» **What to produce**
From the entries below, output the line with "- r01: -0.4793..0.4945" and each following line up to and including the line with "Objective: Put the", exactly as written.
Segment Start: Material provided
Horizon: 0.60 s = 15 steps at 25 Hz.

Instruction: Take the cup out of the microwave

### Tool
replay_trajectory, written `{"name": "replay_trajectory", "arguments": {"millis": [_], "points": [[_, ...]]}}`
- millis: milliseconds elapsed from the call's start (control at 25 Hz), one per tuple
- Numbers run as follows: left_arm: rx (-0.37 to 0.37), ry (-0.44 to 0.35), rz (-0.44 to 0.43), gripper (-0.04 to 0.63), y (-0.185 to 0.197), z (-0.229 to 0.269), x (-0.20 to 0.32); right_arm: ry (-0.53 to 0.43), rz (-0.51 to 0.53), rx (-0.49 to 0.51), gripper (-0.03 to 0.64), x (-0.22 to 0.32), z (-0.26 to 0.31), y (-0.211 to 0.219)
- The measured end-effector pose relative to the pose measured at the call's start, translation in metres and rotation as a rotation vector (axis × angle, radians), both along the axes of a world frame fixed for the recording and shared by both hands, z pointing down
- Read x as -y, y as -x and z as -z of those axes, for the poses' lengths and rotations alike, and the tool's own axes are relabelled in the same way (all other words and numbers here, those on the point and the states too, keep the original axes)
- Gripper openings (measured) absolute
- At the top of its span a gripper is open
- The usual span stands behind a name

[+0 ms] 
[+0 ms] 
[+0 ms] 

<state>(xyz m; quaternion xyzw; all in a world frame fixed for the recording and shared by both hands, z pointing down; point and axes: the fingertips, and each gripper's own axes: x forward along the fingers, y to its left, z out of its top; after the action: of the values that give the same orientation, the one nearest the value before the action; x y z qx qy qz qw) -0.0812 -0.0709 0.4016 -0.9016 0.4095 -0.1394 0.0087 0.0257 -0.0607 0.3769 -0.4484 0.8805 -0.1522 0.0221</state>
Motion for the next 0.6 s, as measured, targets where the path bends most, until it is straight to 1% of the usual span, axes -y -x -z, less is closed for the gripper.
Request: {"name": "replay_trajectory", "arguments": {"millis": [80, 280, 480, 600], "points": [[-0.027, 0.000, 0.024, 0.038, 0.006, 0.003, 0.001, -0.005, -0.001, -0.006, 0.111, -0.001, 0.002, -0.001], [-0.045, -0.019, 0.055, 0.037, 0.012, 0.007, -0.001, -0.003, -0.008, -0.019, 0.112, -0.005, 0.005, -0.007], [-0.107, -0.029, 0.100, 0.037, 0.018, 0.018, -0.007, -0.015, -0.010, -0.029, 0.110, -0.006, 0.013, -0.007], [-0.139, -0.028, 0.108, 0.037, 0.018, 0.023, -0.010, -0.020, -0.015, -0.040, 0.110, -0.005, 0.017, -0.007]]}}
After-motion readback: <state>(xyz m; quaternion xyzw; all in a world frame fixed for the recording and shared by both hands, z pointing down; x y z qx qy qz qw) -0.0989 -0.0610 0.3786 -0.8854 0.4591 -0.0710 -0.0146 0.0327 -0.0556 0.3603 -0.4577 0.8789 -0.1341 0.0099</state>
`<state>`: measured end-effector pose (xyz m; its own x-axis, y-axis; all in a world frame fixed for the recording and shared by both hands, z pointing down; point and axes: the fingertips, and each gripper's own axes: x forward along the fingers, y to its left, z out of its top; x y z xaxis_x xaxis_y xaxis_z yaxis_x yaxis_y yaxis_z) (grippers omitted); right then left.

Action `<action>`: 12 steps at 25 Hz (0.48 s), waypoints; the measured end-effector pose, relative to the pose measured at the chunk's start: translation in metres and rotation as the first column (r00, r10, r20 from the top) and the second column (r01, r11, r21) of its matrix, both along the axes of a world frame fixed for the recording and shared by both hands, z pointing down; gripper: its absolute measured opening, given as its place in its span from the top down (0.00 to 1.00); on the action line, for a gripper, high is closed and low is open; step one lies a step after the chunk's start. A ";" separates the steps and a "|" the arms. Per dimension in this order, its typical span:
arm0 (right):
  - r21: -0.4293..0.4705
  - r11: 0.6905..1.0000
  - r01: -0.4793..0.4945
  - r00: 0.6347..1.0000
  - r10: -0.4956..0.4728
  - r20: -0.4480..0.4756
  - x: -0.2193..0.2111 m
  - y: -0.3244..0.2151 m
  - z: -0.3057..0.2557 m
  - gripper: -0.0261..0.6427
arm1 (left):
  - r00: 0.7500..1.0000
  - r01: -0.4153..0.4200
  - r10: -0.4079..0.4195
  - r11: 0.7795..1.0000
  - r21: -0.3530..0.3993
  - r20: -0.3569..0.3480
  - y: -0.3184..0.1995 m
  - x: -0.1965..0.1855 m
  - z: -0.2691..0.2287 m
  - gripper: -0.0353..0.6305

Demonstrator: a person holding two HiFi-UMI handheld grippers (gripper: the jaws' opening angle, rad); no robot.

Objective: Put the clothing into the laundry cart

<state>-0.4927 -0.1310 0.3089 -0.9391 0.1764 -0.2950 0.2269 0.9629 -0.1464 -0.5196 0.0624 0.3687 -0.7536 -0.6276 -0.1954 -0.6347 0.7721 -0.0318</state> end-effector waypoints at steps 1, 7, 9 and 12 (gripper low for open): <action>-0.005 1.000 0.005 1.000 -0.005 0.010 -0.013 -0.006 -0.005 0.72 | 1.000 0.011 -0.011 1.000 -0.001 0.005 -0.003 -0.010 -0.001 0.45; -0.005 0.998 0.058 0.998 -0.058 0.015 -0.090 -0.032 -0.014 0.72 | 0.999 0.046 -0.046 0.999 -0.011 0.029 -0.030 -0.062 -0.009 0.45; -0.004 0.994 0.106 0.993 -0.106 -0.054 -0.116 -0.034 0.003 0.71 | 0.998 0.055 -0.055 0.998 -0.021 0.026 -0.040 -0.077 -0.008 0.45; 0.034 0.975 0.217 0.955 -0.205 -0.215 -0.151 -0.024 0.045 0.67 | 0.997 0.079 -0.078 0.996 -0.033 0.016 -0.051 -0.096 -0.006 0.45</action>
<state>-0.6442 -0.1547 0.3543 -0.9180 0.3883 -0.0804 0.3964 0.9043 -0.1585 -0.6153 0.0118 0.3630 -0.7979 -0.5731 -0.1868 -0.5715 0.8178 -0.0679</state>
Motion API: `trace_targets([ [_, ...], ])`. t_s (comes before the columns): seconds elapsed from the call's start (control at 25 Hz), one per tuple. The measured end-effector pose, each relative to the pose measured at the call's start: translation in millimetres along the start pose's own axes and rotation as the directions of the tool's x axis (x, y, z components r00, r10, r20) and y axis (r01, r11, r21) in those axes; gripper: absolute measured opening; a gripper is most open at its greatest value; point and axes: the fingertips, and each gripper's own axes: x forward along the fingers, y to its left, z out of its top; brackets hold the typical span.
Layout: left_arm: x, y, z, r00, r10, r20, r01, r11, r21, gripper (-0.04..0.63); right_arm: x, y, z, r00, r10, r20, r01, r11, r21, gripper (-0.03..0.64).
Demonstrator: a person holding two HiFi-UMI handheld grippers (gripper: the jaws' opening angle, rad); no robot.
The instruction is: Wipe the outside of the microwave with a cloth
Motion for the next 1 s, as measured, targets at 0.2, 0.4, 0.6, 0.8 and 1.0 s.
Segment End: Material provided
» **Result**
  - r01: -0.4793..0.4945
  - r00: 0.6347..1.0000
  - r10: -0.4956..0.4728
  - r20: -0.4480..0.4756
  - x: -0.2193..0.2111 m
  - y: -0.3244..0.2151 m
  - z: -0.3057..0.2557 m
  - gripper: -0.0261..0.6427
arm1 (left):
  - r00: 0.7500..1.0000
  - r01: -0.4153..0.4200
  - r10: -0.4079..0.4195
  - r11: 0.7795..1.0000
  - r21: -0.3530..0.3993
  - r20: -0.3569..0.3480
  - y: -0.3184..0.1995 m
  - x: -0.1965..0.1855 m
  - z: -0.2691..0.2287 m
  - gripper: -0.0353..0.6305

Demonstrator: a person holding two HiFi-UMI handheld grippers (gripper: the jaws' opening angle, rad); no robot.

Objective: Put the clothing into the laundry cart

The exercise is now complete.